Local Food Sound Food Blog

Finding Food in the Forest

Are you starved for something fresh and green to eat?  If your vegetable garden still resembles arctic tundra, the best way to satisfy your craving might be to go for a walk in the woods.

Local author and wild food expert Langdon Cook recently taught a couple of classes in foraging for spring edibles. In addition to the familiar nettles and berries, students also learned about more exotic fare such as Devil's Club buds and Lady Fern Fiddleheads.

The first class was on Bainbridge Island, and focused specifically on the Stinging Nettle. Cook first made sure his intrepid students were well-armed with sturdy gloves and kitchen shears, and then led them into the Gazzam Lake wilderness in search of the "belligerent weed." The group warily snipped the top two sets of tender young leaves from each nettle plant, and quickly filled their bags. Then it was back to the kitchen to transform their venomous harvest into a harmless, and delicious, nettle soup. Cook said that nettles also make a great pesto.

Later that week he led another group into the Cascade Foothills near Tiger Mountain, in search of a variety of early-season wild edibles. Even though there was still frost on the ground, he was able to find plenty to eat. Students thoughtfully munched on leafy samples as they learned about the habitat and culinary uses of each.

First up was wild wood sorrel, also known as oxalis. It looks like a leprechaun's dream of a big lime-green shamrock, and grows prolifically wherever it gets started. It has a pleasing lemony taste that is a perfect complement to fish, or a sprightly accent to a spring salad. Cook offers a recipe for salmon with sorrel sauce that is the perfect way to try this common wild treat.

Next we sampled some bright pink blossoms of salmonberry. They were pleasingly sweet, and would make a nice color note in a salad or as a garnish to a spring plate.

Mother Nature likes to protect the best edibles with spines or stings. Beside nettles, another ferocious food is the Devil's Club, the official name of which ends in "Horridus." The tender young buds of this gigantic spiny plant are delicious when sautéed in butter, according to Cook. He suggests harvesting them when the tender buds just break out of their sheaf and are 1" to 2" long. Be very, very careful as you snap the buds off - the spines are very, very nasty. Here's more information on gathering and cooking this rare treat.

Fern Fiddleheads are another spring specialty. There's only one variety of fern that offers up edible fiddleheads in our part of the country, the Lady Fern. Sword and Deer Ferns are not fit for the table. Lady Ferns are small and delicate, and according to Cook the foliage usually disappears during the winter. The trick is to find where Lady Ferns grow by looking for their foliage during the summer when they're in leaf. Then go back to that spot to find the tender furled shoots early in the spring.

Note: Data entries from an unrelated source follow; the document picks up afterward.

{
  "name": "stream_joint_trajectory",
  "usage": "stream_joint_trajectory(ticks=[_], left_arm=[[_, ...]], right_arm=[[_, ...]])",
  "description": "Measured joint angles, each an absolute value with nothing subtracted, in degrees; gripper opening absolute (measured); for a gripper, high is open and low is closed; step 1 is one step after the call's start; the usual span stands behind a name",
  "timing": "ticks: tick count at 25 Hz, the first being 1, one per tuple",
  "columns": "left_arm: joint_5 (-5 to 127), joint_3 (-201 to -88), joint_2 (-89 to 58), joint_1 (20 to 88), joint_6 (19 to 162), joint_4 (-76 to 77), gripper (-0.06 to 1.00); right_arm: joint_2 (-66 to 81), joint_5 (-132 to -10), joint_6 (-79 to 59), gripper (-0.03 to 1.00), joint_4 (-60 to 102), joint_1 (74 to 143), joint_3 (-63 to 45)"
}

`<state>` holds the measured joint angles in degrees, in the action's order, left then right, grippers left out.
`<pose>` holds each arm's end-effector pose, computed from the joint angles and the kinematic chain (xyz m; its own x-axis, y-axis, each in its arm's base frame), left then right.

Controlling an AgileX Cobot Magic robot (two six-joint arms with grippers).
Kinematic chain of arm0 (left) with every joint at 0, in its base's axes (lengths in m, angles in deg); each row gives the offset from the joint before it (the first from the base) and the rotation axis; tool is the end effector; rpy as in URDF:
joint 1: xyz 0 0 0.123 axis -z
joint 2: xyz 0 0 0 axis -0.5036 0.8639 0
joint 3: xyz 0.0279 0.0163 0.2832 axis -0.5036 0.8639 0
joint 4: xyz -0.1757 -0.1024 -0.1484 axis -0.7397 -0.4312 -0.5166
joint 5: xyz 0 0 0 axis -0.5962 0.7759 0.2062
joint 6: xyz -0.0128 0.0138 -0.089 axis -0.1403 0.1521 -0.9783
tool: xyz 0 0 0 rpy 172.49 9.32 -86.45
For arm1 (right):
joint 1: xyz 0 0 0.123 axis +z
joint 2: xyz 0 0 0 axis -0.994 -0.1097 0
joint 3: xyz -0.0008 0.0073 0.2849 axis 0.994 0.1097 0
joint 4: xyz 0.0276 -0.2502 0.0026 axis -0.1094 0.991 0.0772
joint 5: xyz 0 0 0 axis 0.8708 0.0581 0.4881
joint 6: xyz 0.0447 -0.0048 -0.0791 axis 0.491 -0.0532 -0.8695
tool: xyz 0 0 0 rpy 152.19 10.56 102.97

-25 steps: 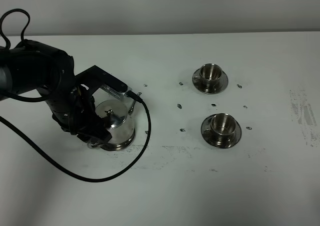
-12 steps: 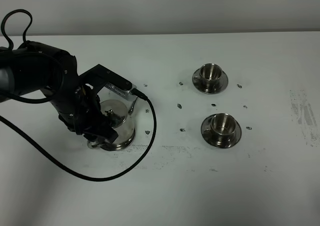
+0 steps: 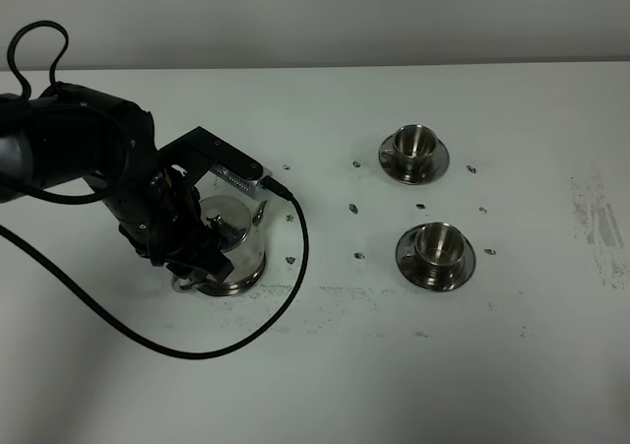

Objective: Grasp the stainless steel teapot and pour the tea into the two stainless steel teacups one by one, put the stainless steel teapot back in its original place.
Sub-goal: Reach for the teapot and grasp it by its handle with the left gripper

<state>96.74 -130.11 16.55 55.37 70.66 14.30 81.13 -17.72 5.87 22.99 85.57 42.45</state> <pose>0.3193 -0.1493 0.1703 -0.7414 0.6229 -0.2496 0.6282 0.7750 0.0684 -0.0080 0.0086 0.2766 -0.4574 -0.0885 -0.8848 -0.1529 0.9880 -0.0198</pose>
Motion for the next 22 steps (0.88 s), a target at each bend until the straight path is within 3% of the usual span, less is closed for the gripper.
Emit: stream_joint_trajectory(ticks=[22], left_arm=[[104.0, -136.3, 19.8, 55.4, 67.5, 14.7, 0.47]], right_arm=[[81.1, -17.7, 5.9, 0.59, 23.0, 85.6, 42.4]])
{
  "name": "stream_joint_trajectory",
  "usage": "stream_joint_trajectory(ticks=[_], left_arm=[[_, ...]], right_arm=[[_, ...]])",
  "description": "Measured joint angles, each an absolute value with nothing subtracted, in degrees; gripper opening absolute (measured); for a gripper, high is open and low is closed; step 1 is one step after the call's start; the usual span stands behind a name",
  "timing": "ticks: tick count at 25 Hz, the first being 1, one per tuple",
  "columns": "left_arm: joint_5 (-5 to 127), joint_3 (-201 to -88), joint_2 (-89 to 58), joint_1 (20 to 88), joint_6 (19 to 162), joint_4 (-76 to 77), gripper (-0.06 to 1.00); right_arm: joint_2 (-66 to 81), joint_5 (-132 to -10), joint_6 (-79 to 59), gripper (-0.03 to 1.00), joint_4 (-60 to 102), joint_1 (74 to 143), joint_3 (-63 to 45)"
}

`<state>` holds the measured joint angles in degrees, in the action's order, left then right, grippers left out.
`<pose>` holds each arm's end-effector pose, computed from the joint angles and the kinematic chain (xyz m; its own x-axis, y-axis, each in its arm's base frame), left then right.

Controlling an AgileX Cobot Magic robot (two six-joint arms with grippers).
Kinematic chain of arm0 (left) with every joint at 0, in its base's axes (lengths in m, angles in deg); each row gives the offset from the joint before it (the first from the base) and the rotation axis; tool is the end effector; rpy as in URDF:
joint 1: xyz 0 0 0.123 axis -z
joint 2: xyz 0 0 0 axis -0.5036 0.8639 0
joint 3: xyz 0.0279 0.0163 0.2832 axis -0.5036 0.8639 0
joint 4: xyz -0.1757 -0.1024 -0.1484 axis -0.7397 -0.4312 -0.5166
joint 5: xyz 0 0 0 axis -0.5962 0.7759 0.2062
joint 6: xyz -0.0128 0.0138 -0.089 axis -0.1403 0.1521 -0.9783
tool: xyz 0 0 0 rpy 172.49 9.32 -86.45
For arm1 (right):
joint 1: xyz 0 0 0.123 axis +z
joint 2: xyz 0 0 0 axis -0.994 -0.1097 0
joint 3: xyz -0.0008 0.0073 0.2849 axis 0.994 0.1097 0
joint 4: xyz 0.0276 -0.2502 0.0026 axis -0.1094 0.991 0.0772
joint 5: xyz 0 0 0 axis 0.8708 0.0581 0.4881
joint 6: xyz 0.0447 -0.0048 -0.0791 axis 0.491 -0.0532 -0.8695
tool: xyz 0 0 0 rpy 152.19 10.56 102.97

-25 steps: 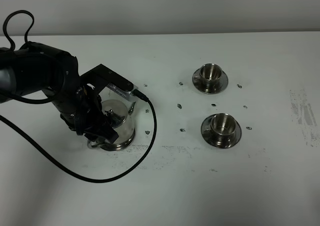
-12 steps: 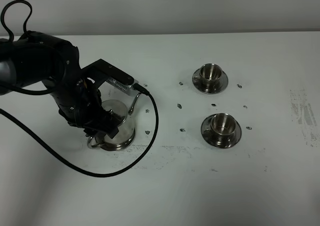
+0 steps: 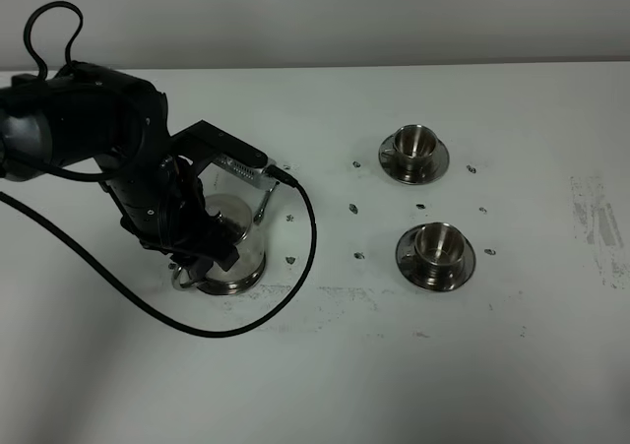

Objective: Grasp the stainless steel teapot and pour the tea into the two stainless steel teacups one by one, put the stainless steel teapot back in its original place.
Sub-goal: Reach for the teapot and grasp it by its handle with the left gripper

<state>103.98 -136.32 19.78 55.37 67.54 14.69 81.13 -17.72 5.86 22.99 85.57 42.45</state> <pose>0.3324 -0.1549 0.1736 -0.7869 0.5901 -0.1807 0.5924 0.8043 0.0466 -0.0080 0.0086 0.2766 -0.4574 -0.0887 -0.8848 -0.1529 0.9880 -0.0200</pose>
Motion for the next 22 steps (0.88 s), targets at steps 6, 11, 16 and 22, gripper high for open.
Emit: stream_joint_trajectory(ticks=[6, 11, 16, 22], left_arm=[[104.6, -137.2, 21.2, 55.4, 67.5, 14.7, 0.47], [104.8, -137.5, 21.2, 55.4, 67.5, 14.7, 0.47], [105.3, -137.5, 21.2, 55.4, 67.5, 14.7, 0.46], [106.3, -137.5, 21.2, 55.7, 67.6, 14.7, 0.40]], right_arm=[[81.1, -17.7, 5.9, 0.59, 23.0, 85.6, 42.4], [81.1, -17.7, 5.8, 0.59, 23.0, 85.6, 42.4], [81.1, -17.7, 5.8, 0.59, 23.0, 85.6, 42.4], [81.1, -17.7, 5.8, 0.59, 23.0, 85.6, 42.4]])
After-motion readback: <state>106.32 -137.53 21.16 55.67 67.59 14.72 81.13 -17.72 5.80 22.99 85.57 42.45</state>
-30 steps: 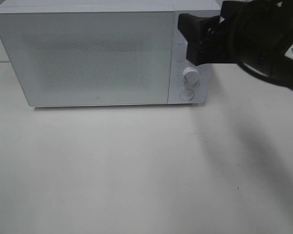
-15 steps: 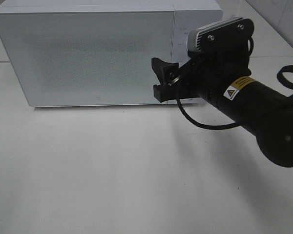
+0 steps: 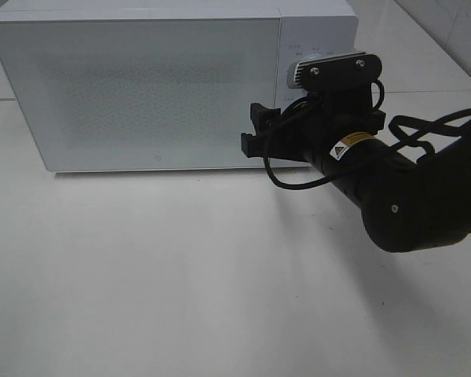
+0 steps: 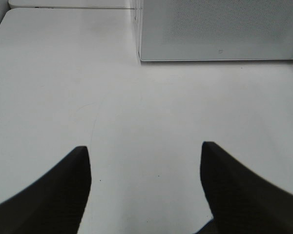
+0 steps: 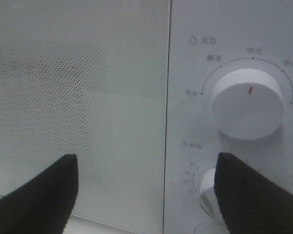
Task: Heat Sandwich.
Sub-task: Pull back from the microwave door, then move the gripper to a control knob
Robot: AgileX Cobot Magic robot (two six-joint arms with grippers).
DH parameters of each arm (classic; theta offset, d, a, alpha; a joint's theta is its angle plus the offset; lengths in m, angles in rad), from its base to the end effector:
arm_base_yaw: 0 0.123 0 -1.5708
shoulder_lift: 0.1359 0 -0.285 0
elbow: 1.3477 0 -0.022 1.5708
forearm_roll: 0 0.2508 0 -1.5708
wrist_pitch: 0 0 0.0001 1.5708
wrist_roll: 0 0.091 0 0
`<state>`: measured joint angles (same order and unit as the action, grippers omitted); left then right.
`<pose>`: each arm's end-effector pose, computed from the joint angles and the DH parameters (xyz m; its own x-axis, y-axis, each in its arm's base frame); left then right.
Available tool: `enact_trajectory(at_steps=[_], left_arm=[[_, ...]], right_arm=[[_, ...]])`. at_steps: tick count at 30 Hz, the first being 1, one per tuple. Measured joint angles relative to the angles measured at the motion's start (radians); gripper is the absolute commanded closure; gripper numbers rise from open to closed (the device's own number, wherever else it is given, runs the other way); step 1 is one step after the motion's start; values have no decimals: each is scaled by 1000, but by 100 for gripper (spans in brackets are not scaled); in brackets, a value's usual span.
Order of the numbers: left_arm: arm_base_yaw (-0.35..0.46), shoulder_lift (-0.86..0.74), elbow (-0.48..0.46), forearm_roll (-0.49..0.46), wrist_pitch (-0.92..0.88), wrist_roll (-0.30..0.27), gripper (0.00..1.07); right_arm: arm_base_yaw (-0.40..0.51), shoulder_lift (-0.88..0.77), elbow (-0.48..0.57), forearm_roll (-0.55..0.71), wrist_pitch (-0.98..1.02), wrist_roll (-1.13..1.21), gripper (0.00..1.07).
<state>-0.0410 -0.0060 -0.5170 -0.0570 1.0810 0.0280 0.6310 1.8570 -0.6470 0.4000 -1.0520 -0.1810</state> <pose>-0.0089 -0.0042 0.2804 -0.4525 0.0197 -0.8915 0.0862 0.9960 -0.0217 0.2849 0.1701 0.1572 -0.0934 -0.0384 -0.9949 -0.2814 0.9595 -0.0106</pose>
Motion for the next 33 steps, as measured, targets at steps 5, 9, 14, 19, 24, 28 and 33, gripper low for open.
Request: enact_trajectory(at_steps=[5,9,14,19,24,28,33], left_arm=[[0,0,0,0,0,0,45],[0,0,0,0,0,0,45],[0,0,0,0,0,0,45],[0,0,0,0,0,0,45],[0,0,0,0,0,0,45],[0,0,0,0,0,0,45],[0,0,0,0,0,0,45]], right_arm=[[1,52,0,65,-61,0,32],[1,89,-1,110,-128,0,32],[1,136,-3,142,-149,0,32],[1,159,-7,168,-149,0,32],[1,187,-44,178,-152,0,32],[1,210,-65,198,-152,0,32],[1,219,-100,238,-152,0,33]])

At the end of the walk, he pointed out the dainty leaves of Siberian Miner's Lettuce. These were the biggest hit of the day; their herby, bright flavor perfectly captured the taste of spring.

Cook promises to continue his series of foraging classes into the berry days of summer and the fungi days of fall. For more information, keep tabs on the classes offered by the Bainbridge Parks Department as well as Cook's own Fat of the Land blog, where you'll also find a wealth of foraging information and recipes. Cook's book on foraging, Fat of the Land, is available in hardback and paperback.

I'm on my way across the road now to harvest nettles for a dinnertime pasta dish with Mystery Bay Farm's lemon ricotta and spot prawns. As always, I'll admire nature's original permaculture, and be thankful for all of the good food to be found in the woods.